Lines in the records below that contain the word "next" must each be copied.

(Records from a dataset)
>>>
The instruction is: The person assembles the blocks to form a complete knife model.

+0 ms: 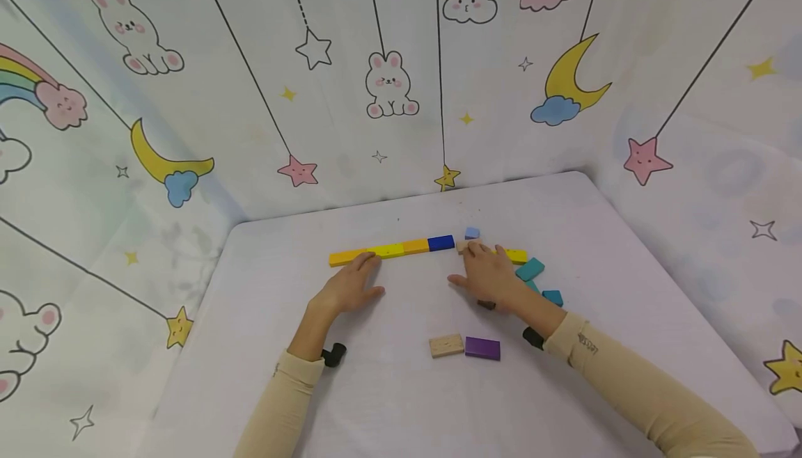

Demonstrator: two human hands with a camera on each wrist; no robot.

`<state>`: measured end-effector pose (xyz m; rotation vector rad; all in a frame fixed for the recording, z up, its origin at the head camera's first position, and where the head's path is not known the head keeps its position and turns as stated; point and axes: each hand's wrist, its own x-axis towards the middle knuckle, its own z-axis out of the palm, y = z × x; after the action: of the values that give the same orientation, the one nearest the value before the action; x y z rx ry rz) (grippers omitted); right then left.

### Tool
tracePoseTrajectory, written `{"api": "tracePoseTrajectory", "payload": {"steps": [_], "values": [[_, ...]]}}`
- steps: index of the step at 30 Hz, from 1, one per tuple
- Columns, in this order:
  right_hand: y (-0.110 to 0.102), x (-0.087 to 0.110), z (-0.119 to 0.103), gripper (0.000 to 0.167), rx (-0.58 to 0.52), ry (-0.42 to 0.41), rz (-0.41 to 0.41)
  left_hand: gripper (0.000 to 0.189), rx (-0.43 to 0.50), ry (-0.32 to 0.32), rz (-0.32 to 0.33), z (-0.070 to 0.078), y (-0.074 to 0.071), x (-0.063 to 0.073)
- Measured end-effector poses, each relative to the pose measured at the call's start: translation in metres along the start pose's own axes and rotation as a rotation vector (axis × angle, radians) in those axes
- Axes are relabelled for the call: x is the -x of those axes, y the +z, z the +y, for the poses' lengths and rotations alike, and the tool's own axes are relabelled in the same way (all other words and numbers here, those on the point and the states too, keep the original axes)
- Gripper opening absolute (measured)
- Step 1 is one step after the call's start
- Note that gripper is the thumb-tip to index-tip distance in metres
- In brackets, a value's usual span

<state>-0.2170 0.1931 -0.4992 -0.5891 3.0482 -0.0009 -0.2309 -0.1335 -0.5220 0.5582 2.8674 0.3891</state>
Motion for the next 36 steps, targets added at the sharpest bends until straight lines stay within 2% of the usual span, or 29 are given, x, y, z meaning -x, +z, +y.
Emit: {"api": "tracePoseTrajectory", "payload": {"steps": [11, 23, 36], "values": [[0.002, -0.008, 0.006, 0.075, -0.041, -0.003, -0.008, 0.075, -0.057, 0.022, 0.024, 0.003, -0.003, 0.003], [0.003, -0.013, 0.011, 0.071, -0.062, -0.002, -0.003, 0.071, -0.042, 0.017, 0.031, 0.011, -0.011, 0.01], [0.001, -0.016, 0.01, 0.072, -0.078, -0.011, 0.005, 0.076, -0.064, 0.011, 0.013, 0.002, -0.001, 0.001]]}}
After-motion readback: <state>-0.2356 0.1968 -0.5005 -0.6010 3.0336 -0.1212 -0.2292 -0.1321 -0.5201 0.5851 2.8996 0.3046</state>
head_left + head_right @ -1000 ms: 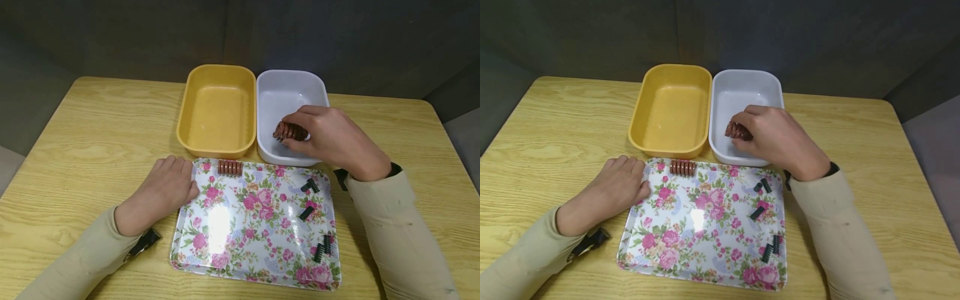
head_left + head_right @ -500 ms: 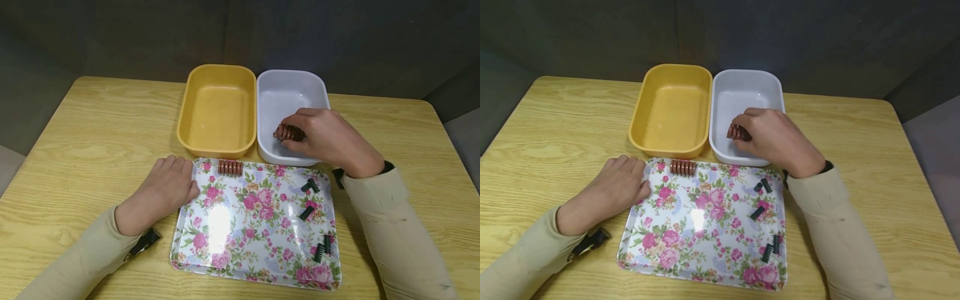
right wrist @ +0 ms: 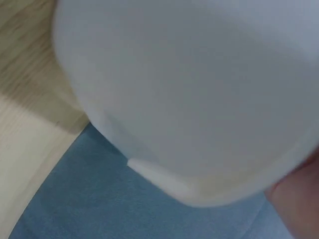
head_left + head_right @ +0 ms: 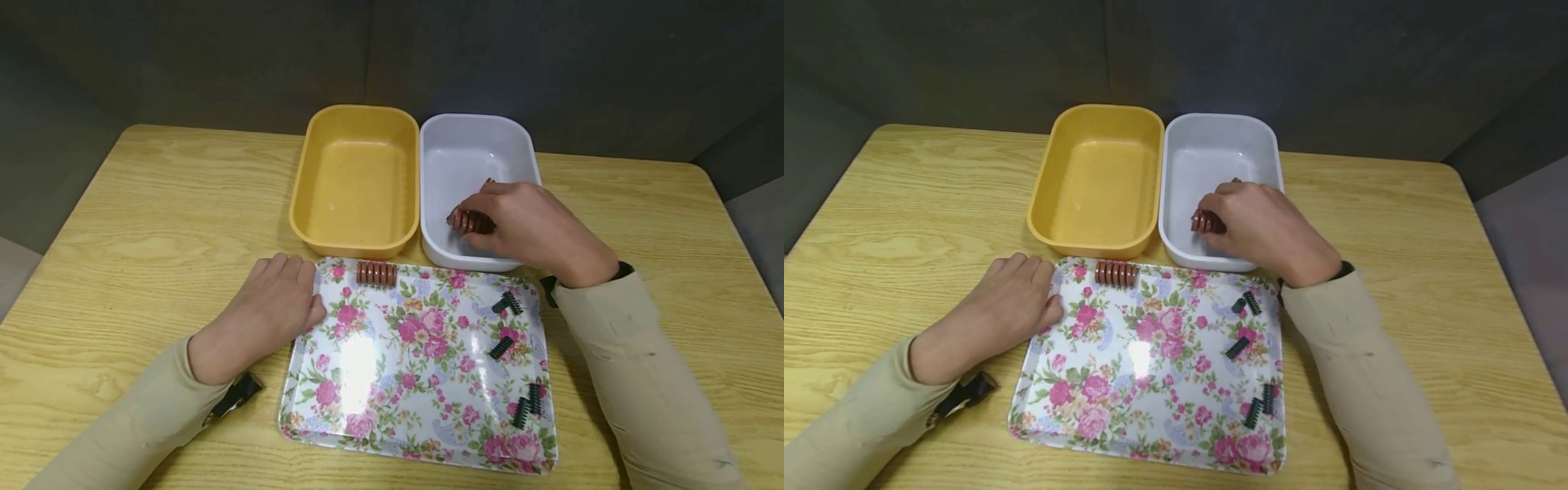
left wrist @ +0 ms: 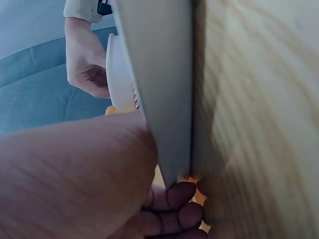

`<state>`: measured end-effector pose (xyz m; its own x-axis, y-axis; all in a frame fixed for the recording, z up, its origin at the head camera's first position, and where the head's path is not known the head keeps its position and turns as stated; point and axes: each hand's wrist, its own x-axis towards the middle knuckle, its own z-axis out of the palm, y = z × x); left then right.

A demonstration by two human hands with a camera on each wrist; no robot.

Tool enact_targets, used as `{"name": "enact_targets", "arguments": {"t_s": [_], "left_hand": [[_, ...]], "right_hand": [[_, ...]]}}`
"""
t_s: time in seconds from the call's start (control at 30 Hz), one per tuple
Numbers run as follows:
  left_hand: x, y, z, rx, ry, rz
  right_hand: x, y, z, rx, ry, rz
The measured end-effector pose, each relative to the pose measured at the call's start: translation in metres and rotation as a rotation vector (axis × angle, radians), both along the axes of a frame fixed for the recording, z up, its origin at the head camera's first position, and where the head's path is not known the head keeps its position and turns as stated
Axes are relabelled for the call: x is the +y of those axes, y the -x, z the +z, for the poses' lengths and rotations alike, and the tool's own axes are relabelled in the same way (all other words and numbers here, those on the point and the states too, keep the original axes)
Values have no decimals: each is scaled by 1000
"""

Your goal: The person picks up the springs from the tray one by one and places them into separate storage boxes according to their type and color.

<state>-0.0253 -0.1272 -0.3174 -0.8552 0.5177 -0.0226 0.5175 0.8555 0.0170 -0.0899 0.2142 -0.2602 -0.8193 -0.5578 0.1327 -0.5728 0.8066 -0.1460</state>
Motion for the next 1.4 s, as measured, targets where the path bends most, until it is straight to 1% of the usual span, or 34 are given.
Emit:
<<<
→ Exercise response:
Motion for the next 36 steps, targets added at the sharpest bends until straight lines stay within 2% of the usual span, or 29 are given, x, y, z meaning -x, +z, +y.
Motion for the next 1.4 s, as measured, targets where the path bends most, until it is straight to 1% of the usual span, or 34 are given.

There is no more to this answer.